HPC systems have all but turned away from a single giant piece of iron in favour of distributed computing using commercial off-the-shelf servers with hundreds or even thousands of nodes, all of which must all be interconnected. For many people configuring an HPC system, their first thought when it comes to interconnect might be to use the Ethernet ports that are standard on virtually every server and thus are essentially ‘free’, because they seemingly don’t add any cost to the system. But does this logic really hold water?
In many cases, it does not. By adding an interconnect that transfers data at much greater speeds and with lower latency, you can improve system performance to the point where applications run much more quickly, saving engineering and design time, and additional servers might not be necessary.
What, then, are these high-performance alternatives to Ethernet? If you check the latest Top500 list of supercomputers from June, it’s true that more than half use gigabit Ethernet – but that also says that almost as many do not. The dominant alternative is InfiniBand, which has overtaken other schemes such as Myrinet and, in this latest list, increased its share somewhat to 28 per cent of all Top500 systems, more than all other alternatives to Ethernet combined. In addition, a recent study by Tabor Research indicates that InfiniBand is the clear leader in all new HPC shipments, stating that 60 per cent of surveyed HPC systems installed since the start of 2007 use it as a system interconnect. The market research company IDC adds that InfiniBand is the only true unified wire solution shipping in volume today, with approximately five million ports total to date.
You might not be aware, but InfiniBand is already a decade old. It evolved from the merger of two earlier designs: Future I/O (developed by Compaq, IBM and Hewlett-Packard) and Next Generation I/O (developed by Intel, Microsoft and Sun). While the InfiniBand Trade Association has more than three dozen members, at this time, there are three major suppliers of InfiniBand adapters: Mellanox, QLogic and Voltaire; of these, Mellanox was, until recently, the sole supplier of InfiniBand chips, but QLogic has also begun supplying the required silicon for these interfaces.

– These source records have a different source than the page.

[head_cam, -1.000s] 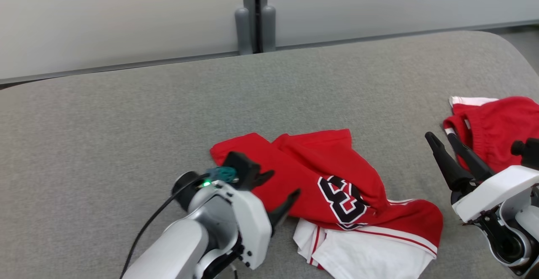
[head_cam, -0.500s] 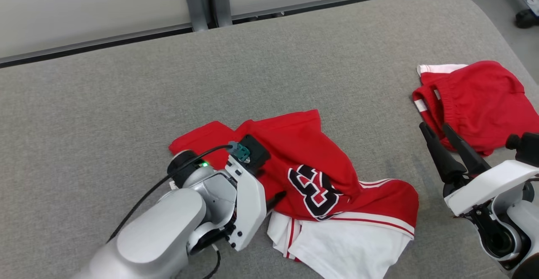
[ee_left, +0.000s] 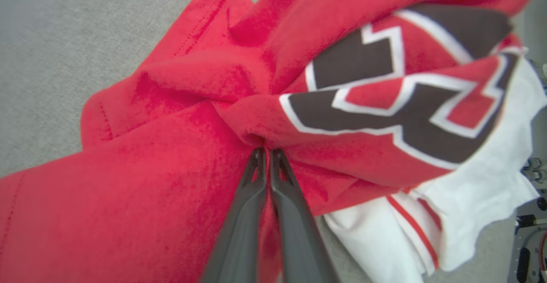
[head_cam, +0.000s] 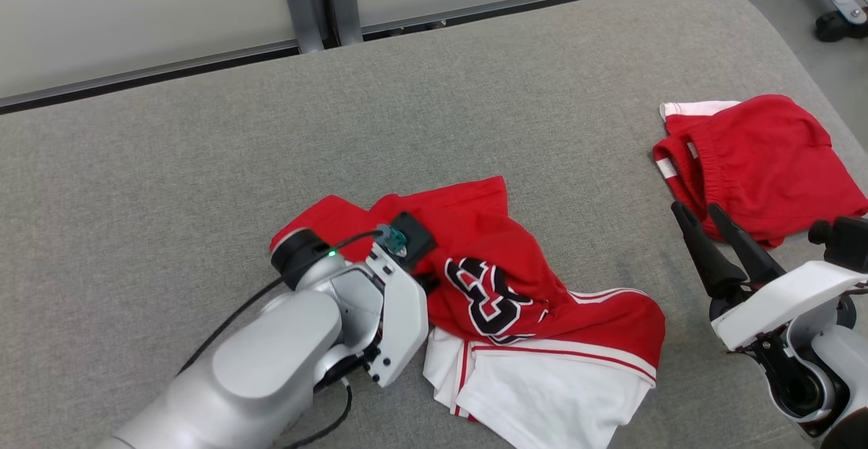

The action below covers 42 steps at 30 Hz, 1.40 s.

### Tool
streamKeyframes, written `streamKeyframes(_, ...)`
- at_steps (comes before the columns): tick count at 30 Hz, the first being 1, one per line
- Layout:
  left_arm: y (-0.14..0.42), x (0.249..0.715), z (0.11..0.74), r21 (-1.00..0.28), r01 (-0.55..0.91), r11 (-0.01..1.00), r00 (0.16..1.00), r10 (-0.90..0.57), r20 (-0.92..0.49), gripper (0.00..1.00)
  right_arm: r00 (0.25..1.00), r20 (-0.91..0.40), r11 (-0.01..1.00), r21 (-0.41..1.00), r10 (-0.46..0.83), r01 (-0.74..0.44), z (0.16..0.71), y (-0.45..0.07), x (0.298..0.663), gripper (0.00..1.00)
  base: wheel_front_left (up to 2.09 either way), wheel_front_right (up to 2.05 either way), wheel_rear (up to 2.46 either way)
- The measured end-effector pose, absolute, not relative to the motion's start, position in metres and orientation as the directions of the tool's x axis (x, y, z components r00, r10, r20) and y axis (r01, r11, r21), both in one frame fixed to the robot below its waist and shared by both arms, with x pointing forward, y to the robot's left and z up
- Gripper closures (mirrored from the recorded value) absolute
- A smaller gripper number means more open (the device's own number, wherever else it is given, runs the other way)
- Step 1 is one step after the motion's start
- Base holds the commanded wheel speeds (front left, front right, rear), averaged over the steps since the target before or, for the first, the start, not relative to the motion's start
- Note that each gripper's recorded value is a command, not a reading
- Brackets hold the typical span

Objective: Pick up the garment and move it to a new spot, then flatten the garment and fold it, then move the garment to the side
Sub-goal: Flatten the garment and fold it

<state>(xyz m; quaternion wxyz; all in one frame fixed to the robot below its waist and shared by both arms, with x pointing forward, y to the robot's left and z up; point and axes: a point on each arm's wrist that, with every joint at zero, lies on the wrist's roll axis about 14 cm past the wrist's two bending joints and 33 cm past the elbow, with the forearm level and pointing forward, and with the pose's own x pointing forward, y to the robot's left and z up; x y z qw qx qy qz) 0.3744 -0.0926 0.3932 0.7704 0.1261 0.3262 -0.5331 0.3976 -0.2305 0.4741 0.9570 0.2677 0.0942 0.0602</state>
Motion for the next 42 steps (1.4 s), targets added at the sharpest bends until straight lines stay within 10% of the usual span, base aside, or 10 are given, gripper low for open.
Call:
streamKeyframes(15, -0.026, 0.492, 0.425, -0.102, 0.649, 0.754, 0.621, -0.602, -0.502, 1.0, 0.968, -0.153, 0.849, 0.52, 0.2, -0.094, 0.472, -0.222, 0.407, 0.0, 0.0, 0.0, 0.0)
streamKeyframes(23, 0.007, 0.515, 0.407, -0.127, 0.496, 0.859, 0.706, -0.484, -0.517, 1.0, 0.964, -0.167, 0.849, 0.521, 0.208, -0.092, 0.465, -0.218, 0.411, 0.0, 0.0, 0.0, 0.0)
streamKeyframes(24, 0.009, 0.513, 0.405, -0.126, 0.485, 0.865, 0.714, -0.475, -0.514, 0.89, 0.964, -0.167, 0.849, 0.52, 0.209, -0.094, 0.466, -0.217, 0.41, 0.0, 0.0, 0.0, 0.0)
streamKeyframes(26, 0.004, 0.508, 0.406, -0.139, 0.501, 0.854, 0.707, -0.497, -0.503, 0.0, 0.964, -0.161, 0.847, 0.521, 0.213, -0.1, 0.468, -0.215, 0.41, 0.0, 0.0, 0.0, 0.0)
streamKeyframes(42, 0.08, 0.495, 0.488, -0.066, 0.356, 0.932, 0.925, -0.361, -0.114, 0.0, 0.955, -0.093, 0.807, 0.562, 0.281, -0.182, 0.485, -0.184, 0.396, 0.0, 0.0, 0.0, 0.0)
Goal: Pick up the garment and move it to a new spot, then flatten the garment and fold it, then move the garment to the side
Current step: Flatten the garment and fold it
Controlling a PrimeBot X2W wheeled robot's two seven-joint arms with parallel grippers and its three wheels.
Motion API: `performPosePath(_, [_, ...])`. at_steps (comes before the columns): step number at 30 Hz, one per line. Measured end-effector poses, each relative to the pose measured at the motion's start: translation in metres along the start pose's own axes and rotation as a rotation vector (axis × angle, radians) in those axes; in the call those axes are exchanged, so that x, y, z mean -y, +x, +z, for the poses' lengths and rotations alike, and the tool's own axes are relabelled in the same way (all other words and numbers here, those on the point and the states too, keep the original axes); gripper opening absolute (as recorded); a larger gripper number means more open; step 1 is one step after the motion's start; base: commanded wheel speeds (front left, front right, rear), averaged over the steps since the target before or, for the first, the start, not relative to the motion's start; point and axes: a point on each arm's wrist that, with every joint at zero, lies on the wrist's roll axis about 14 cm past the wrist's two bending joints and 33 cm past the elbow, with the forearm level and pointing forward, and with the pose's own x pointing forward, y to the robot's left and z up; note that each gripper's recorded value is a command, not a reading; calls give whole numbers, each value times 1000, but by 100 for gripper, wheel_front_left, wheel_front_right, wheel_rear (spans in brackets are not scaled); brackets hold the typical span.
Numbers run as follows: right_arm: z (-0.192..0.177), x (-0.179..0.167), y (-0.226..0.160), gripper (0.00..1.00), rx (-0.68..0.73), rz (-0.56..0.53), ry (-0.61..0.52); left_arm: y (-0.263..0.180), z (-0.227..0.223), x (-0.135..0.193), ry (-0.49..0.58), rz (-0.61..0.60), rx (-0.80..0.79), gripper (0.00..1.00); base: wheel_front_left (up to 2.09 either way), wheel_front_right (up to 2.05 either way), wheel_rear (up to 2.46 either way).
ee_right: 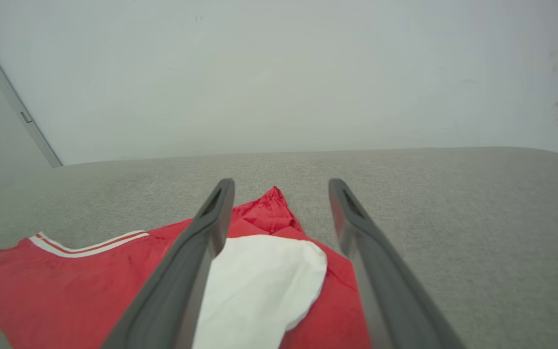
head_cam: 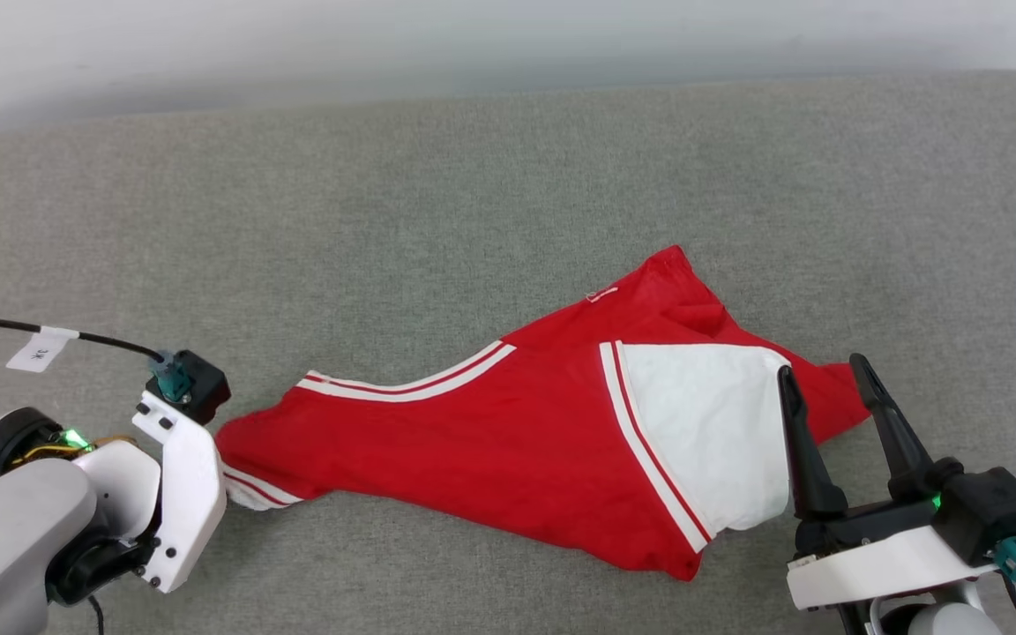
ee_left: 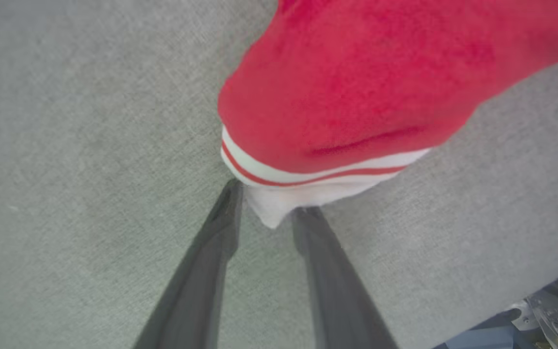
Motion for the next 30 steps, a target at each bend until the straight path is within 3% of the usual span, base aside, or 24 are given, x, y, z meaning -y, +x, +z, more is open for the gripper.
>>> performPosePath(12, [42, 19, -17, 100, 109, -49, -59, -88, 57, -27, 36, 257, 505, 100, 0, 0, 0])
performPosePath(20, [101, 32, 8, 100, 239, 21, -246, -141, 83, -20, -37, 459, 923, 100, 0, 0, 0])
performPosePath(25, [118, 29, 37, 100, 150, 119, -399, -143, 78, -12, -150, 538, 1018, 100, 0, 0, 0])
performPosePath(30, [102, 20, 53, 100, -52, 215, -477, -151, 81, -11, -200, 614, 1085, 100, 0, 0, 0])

What is driving this growth? As Figure 1 shows, the primary factor is raw speed with data-transfer rates now at 40Gb/s along with very low latency. In reviewing various products, you’ll encounter several flavors of InfiniBand: SDR (single data rate) at 10Gb/s, DDR (double data rate) at 20Gb/s and just recently QDR (quad data rate) at 40Gb/s. InfiniBand can continue to evolve, adds Gilad Shainer, director of technical marketing at Mellanox, who has seen this technology double its speed every two years. By the end of next year he predicts that EDR (eight data rate) InfiniBand at 80Gb/s will become available. He contrasts that to the slower development of Ethernet, where the spec for 10Gb Ethernet was done in 2003 and we are just now starting to see widespread implementations, and that scheme should dominate for the next five to six years.
Price is also a factor, and as shown in the table – counter to what you might think – the hardware cost for extra speed drops. For instance, IDC also states that when compared to a single 40Gb/s QDR InfiniBand fabric, traditional fabrics can more than double what it costs to operate and manage the I/O behind a virtual server infrastructure.
What is InfiniBand?
InfiniBand is a point-to-point, switched I/O fabric architecture where each communication link extends between only two devices, whether two processors or between a processor and an I/O device such as mass storage, and where each has exclusive access to the communication path. Data moves directly into application memory, thus accounting for the scheme’s low latency. By adding switches, multiple points can be interconnected to create a fabric. As more switches are included, the fabric’s aggregated bandwidth increases. By adding multiple paths between devices, switches also provide a greater level of redundancy.
As clusters and the number of processors per cluster grow to address increasing complex HPC applications, the communication needs of applications increase dramatically. This causes interconnect performance to become a crucial factor in successfully scaling applications. An interconnect that efficiently transfers messages between cluster nodes is required to allow applications to scale.
Figure 1: Comparison of the most popular HPC interconnect schemes. Data courtesy of Voltaire Inc.
InfiniBand is designed to be scalable. Typical Ethernet environments take a multi-tier approach using Layer 3-7 services whereas InfiniBand switching uses a relatively flat Layer 2 architecture. ‘You can build a very large data centre with thousands of nodes with only two tiers of switches,’ explains Asaf Somekh, Voltaire’s VP of marketing, ‘but with competitive Ethernet solutions you need three, sometimes four tiers to build something of similar size.’ The advantage of a flatter architecture is not only reduced costs, but also lower latency because of fewer hops in the data path.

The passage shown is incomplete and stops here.